The moral? Happiness comes less from mind-numbing scrolling and more from a nuzzle and a bit of dog breath.
I’ve been running the emotional support unit of this household for nearly 12 years now. Apart from maintaining The Boss as a functioning senior, I’ve seen every teenage drama — heartbreaks, school stress, existential dread brought on by too much TikTok — and handled them all using a proven technique: sit close, look slightly concerned and whimper quietly until they start patting me. Works every time. You can call it empathy, or you can call it microbial exchange. I call it being me.
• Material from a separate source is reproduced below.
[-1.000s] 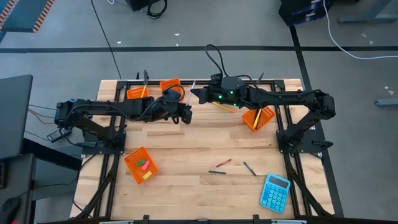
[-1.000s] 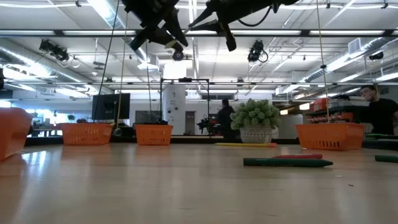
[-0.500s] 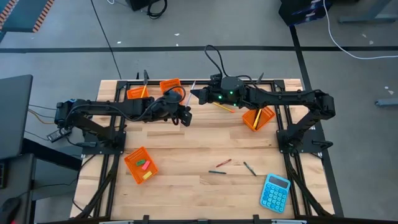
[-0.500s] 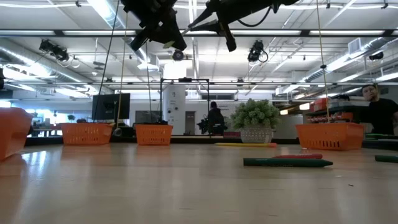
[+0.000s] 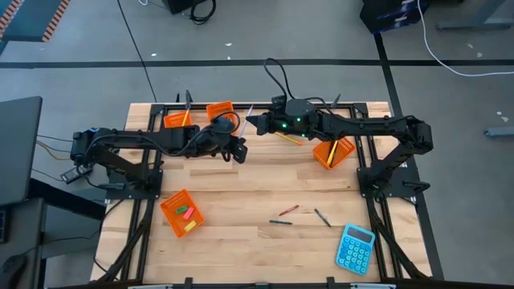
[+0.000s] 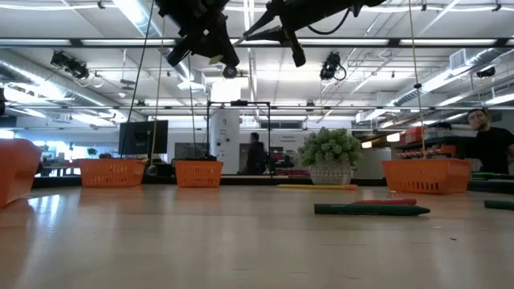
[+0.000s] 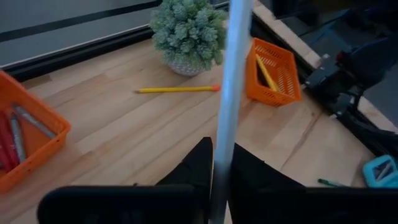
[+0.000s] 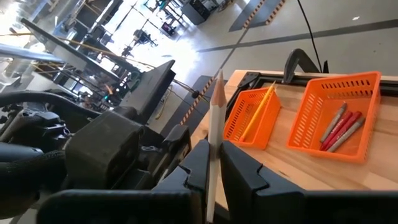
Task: Sort crayons/erasers/pens/pencils in bins
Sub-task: Put the white pencil into the top left orange bin
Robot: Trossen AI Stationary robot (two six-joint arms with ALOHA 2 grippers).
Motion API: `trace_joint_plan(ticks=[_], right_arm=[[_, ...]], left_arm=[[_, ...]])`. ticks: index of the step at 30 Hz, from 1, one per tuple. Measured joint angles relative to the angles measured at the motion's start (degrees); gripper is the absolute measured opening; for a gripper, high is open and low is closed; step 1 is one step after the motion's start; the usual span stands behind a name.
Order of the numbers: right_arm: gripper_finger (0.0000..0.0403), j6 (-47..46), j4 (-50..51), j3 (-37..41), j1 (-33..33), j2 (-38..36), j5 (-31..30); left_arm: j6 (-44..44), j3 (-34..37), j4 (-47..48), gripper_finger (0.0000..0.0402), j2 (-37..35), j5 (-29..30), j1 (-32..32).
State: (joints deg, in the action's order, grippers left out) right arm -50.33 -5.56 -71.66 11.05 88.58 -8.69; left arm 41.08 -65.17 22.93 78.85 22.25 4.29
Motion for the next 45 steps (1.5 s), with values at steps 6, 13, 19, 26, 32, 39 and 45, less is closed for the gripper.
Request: trace_joint_plan(ticks=[6,13,19,26,32,39,45], right_arm=[[0.0057,0.00,1.71,-0.01,0.07,-0.09,1.22],[0.0085,0.00,4.27,0.00,0.07,-0.10,1.86],[0.0092,0.33,6.62,0.00,0.07,-0.09,3.01],[0.0092,1.27,8.18,0.00,0.02,-0.09,3.67],[0.0092,1.28,9.35,0.00,0.00,-0.09,3.91],[0.0092,1.22,9.69,0.00,0.00,-0.09,4.52],[0.0092,0.97,10.18,0.00,0.00,-0.09,4.52]], left_arm=[[0.78,0.02,3.41,0.0022,-0.22,-0.04,-0.04],[1.81,0.02,7.00,0.0037,-1.54,-0.03,0.32],[3.90,-0.01,16.14,0.0023,-3.59,0.06,0.82],[6.08,0.00,27.95,0.0034,-6.95,2.11,0.80],[6.26,-0.02,35.32,0.0025,-10.85,6.13,2.51],[3.59,-0.02,37.62,0.0029,-15.98,8.60,7.19],[-0.36,-0.04,38.17,0.0024,-18.70,8.64,11.08]])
So there you go. If you want a teenager who’s kinder, calmer and less gloomy than the ABC nightly news, the answer isn’t another lecture — it’s a dog. We’re cheaper, smell better than most counsellors and we’ll drag your kid outside whether they like it or not. Before long, they’ll be smiling at strangers, swapping Snapchat for belly rubs and maybe even cleaning their room. (I’m joking.)
Humans forget we’ve been doing this for over 20,000 years. First, we helped them chase dinner across the tundra; now we help them chase their family sanity through Year 12. We’re evolution’s long‑term service contract and, it’s fair to say, we’re earning our keep.
As for the teenagers, remember this: you might chuck a ball for us now and then, but it turns out we’re quietly re‑engineering your insides — for your own good. And you’re welcome. Woof!